The first two weeks in May bring Portland stages a bundle of shows straddling the territory between the real and the ideal

This Saturday, as it turns out, is World Naked Gardening Day, and don’t worry, neighbors, I’m not taking part: I’m not really much of a gardener. The revelation, however, makes me think of another spot of news I got a few days ago from my friend Gerald Stiebel, in his weekly column Missives From the Art World. Gerald was writing about Monumental, the new show of nude paintings by the 20th and 21st century master Lucian Freud, at Acquavella Gallery in New York, and in it he discusses the fine line between nudity and nakedness:

“The renowned British art historian, Sir Kenneth Clark, in his 1956 book, The Nude: A Study of Ideal Art, made a distinction between the Naked and the Nude, considering the nude as an ideal representation of the naked body. By Clark’s definition Freud’s works are not nudes but might be called naked portraits.

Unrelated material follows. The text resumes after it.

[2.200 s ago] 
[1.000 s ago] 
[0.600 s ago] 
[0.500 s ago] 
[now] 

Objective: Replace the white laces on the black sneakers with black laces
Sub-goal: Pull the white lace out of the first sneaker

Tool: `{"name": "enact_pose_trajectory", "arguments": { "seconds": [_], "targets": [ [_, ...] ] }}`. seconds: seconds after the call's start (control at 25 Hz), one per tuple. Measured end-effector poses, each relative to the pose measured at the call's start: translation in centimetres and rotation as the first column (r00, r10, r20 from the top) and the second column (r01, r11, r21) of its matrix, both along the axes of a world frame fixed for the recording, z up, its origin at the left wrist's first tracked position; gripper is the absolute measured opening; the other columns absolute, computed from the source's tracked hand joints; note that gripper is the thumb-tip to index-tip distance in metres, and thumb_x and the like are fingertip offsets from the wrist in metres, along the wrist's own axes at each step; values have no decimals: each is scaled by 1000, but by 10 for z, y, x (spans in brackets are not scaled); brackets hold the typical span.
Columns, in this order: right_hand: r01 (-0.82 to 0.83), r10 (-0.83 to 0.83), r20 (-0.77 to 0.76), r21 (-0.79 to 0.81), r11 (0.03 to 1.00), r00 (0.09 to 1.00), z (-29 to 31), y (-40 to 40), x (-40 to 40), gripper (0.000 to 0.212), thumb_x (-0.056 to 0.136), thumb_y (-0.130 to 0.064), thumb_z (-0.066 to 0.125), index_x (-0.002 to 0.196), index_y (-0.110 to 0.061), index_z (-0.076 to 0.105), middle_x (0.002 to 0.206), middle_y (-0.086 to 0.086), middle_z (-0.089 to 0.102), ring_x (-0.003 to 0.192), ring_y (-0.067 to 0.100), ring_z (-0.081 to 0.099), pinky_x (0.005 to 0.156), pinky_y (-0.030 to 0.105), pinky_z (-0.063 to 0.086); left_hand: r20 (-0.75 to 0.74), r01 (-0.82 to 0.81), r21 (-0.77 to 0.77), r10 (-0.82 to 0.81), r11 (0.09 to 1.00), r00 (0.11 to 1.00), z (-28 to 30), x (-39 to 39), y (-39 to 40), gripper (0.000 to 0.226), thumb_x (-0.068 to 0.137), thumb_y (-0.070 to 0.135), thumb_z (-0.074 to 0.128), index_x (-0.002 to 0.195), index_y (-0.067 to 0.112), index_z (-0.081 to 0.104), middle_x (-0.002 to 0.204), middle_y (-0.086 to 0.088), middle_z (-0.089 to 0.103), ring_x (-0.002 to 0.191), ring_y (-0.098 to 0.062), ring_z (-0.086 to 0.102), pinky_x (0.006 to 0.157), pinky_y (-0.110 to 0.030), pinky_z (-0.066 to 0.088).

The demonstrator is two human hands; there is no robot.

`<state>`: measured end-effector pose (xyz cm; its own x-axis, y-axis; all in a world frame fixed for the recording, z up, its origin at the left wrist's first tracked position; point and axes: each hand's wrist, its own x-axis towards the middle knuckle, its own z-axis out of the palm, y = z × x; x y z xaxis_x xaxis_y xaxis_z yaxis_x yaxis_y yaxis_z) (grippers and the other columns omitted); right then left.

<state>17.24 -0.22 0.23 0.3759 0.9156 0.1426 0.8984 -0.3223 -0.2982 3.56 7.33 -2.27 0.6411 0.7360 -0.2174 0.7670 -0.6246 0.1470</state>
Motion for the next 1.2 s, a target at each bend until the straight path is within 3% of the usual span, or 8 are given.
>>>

An intimate theater in the flesh: Lucian Freud, “Benefits Supervisor Sleeping,” 1995, private collection, at Acquavella Gallery.

“Freud himself wrote, ‘Being naked has to do with making a more complete portrait; a naked body is somehow more permanent, more factual … when someone is naked there is in effect nothing to be hidden. Not everyone wants to be that honest about themselves; that means I feel an obligation to be equally honest in how I represent them. It is a matter of responsibility. In a way I don’t want the painting to come from me, I want it to come from them. It can be extraordinary how much you can learn from someone by looking very carefully at them without judgment.’”

Hardly anyone would call Freud’s often massive portraits ideals of the human form. They can seem grotesque: hills and vales and fissures and folds of flesh; fantastic landscapes of skin. And yet they hide nothing, at least visually: They exude humility, openness, a sense of natural animal humanness, vulnerable and unguarded.